With more campaigns inviting consumers to create ads, brands as curators of creativity is undoubtedly the most hyped trend, and rightfully so. The Flickrs, the YouTubes and many user design sites such as nakedandangry.com, which launched the first user designed wallpaper, prove that talent is no longer just Hollywood’s or the agency’s prerogative.
Despite its higher price, and in a very competitive industry, Jones Soda has managed to report 30 percent growth by allowing customers to share in a small part of the product creation process: send a picture to the Jones Soda website and it might end up as a bottle label. The online gallery now contains over 800,000 images.

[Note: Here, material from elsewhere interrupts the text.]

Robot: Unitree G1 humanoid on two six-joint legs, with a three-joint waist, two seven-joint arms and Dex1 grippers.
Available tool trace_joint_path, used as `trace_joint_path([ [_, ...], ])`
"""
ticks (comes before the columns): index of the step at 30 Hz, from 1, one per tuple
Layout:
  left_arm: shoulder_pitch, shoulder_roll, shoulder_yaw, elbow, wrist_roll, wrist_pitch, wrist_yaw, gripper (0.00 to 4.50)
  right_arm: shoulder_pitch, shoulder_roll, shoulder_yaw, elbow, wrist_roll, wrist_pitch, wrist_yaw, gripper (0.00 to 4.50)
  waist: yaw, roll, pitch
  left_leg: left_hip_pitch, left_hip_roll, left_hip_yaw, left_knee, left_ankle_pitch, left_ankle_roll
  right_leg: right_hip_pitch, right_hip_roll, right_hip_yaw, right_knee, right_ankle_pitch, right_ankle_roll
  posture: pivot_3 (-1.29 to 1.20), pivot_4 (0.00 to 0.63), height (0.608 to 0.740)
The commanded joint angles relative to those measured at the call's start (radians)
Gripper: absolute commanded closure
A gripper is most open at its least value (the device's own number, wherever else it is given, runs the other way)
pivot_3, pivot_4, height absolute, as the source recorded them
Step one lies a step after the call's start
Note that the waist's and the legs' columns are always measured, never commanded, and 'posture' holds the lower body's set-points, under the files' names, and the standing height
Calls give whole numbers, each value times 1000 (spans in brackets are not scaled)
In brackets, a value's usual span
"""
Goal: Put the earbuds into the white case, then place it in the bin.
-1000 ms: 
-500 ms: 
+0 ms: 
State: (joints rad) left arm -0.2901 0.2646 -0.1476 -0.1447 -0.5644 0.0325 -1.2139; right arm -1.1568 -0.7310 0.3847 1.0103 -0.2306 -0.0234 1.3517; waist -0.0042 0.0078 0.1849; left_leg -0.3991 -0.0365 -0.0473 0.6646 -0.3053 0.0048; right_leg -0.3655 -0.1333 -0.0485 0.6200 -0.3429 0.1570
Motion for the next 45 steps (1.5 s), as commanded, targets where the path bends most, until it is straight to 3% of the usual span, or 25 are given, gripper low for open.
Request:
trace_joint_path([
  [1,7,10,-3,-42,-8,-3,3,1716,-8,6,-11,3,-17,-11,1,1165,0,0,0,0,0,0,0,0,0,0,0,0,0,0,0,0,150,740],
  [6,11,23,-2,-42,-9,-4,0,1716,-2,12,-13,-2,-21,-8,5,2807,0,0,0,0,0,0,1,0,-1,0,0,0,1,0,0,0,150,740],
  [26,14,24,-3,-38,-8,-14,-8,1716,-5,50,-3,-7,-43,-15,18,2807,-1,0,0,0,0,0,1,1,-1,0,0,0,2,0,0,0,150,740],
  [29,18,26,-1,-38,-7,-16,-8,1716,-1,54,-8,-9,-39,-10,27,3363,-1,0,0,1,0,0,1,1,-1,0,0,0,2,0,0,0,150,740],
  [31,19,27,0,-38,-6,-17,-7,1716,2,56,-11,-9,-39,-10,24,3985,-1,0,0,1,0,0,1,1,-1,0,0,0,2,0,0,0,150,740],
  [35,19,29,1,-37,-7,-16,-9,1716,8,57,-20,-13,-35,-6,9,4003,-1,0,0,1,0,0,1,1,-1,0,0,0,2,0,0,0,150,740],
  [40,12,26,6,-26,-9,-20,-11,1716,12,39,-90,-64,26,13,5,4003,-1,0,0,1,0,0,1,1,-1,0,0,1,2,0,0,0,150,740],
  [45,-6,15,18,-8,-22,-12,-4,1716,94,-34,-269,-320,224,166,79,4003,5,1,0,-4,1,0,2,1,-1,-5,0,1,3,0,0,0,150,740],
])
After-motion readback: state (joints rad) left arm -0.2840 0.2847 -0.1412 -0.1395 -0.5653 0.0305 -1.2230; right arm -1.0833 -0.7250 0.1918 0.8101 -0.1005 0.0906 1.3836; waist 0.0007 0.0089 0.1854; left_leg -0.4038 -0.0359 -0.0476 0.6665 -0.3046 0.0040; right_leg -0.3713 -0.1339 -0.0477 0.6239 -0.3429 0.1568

To make Barbie loved again by young girls more interested in fashion than dolls, Ogilvy invited girls to create the perfect Barbie outfit in an online design competition judged by Denmark’s most reputable fashion designers. The site also urged girls to become fashion trendspotters. Over three million euros of unpaid media exposure was just one of the results.
The last clue is the one most pursued. There is one mass medium left – consumers. Ensuring that consumers are not just forwarders of another funny viral video, but rather true advocates of your brand, isn’t an easy task. It happens when you provide them with great communication experiences, which is exactly what the first four clues were all about.
To conclude, we need to move from throwing snowball campaigns to producing an avalanche of connected consumer engagements that are consistent expressions of a brand platform or Big Ideal. And let’s take the Web 2.0 giants’ cues by putting data at the heart of this ideal, because don’t the Amazons and Googles of this world demonstrate that a more personal and relevant consumer experience is always a better one?
Digital is not the end goal. Engagement is. I love this quote from Caroline Slootweg, Director, Digital Marketing and New Media at Unilever: “Digital has reminded us that we can, and should, play a bigger role in consumers’ lives.”